Los costos de esta realidad se pueden apreciar en todos los ámbitos y más cuando se contrastan con otras naciones que, poco a poco, han ido rompiendo con la condena del subdesarrollo. Lo podemos ver en todo: en la necedad de cambiar todas las políticas públicas -como los impuestos- cada rato; en un empresariado que, con unas cuantas excepciones, no tiene visión de largo plazo; en una infraestructura hecha para salir del paso (por ejemplo, Ciudad Juárez fue el lugar de mayor crecimiento económico y en el empleo entre 1980 y 2008 pero la inversión en infraestructura física ha sido ínfima); en la falta de atención al problema de producción petrolera; en una política educativa dedicada a satisfacer al sindicato y no a preparar al país, en particular a la niñez, para un mundo basado, cada vez más, en la capacidad creativa de las personas. Ejemplos sobran.
Tenemos poderes fácticos porque no existen instituciones con contrapesos efectivos que les obliguen a contribuir y apegarse a la ley, en lugar de expoliar. Las redes de intereses y privilegios –económicos y políticos- se afianzan y multiplican porque no existen mecanismos institucionales, pesos y contrapesos, que los limiten y obliguen a apegarse a la legalidad. Las reglas del juego “reales” no son las mismas que las leyes escritas y mientras exista una brecha entre ambas, la institucionalidad es imposible: todo depende de personas, con sus falibilidades, intereses y preferencias. El sistema político mexicano sigue siendo jerárquico, casi monárquico y nunca desarrolló contrapesos efectivos ni mecanismos institucionales que le confieran la flexibilidad necesaria para poder adaptarse y responder ante retos crecientes. En una palabra, los incentivos que provoca nuestra realidad permiten a los operadores políticos a chantajear y vulnerar a las instituciones. La pregunta es cómo rompemos el círculo vicioso para poder empezar a salir adelante.

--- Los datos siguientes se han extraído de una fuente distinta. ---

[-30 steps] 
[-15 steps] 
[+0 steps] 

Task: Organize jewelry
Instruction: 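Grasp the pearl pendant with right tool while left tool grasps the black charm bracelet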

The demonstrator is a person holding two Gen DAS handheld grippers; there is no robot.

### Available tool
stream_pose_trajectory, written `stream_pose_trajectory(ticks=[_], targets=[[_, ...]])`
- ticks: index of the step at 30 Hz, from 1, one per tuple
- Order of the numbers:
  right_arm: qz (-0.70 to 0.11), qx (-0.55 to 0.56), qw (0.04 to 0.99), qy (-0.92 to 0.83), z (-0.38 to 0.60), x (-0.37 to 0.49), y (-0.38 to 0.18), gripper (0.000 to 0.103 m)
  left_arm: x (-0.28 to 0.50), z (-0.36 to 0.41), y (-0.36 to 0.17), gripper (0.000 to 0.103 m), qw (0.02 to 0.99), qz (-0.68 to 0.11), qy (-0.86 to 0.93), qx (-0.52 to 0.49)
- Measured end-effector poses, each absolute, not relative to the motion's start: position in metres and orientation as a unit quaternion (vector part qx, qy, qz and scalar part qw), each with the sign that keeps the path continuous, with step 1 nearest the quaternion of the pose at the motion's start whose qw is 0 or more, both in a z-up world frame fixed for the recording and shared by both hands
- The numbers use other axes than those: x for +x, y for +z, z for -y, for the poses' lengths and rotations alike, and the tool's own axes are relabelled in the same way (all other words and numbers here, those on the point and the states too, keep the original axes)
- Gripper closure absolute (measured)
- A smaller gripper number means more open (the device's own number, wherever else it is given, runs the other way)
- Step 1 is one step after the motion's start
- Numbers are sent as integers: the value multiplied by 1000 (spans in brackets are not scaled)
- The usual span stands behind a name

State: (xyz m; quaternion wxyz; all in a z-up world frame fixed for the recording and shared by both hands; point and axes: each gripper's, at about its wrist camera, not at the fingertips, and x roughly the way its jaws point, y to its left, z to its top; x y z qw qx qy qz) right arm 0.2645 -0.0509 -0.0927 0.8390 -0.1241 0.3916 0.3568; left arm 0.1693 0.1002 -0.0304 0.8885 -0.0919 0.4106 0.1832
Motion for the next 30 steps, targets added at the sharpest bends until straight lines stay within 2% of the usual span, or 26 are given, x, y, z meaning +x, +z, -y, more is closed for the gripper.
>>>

El problema hoy no es, en esencia, distinto al que enfrentó Calles. El país depende de personas cuyos intereses y objetivos no son (ni pueden ser) los del país. Lo que requerimos es un marco institucional que permita que florezca la capacidad y habilidad de todos los individuos en todos los ámbitos de la vida: empresas, campo, política, profesiones y demás. Es decir, lo que requerimos es un arreglo entre todas las fuerzas y grupos políticos para que se definan los temas del poder y de los dineros, permitiendo con ello que el resto de la sociedad se pueda desarrollar. El tema no es de iniciativas de ley o políticas públicas que nadie respeta sino de la esencia del poder: cómo se va a legitimar e institucionalizar el sistema de gobierno para que pueda ser efectivo.
Arreglos de esta naturaleza surgen de tres tipos de circunstancias: un consenso que se traduce en pacto (como en España), una crisis que hace inevitable una respuesta (como en Alemania y Japón después de la guerra), o de un gran liderazgo que forja una transformación (como en Sudáfrica, Brasil o Singapur). No hay modelos perfectos, pero lo que es seguro es que el tren del pacto a la española nunca llegó a la estación mexicana. Tendrá que ser de alguna de las otras dos formas.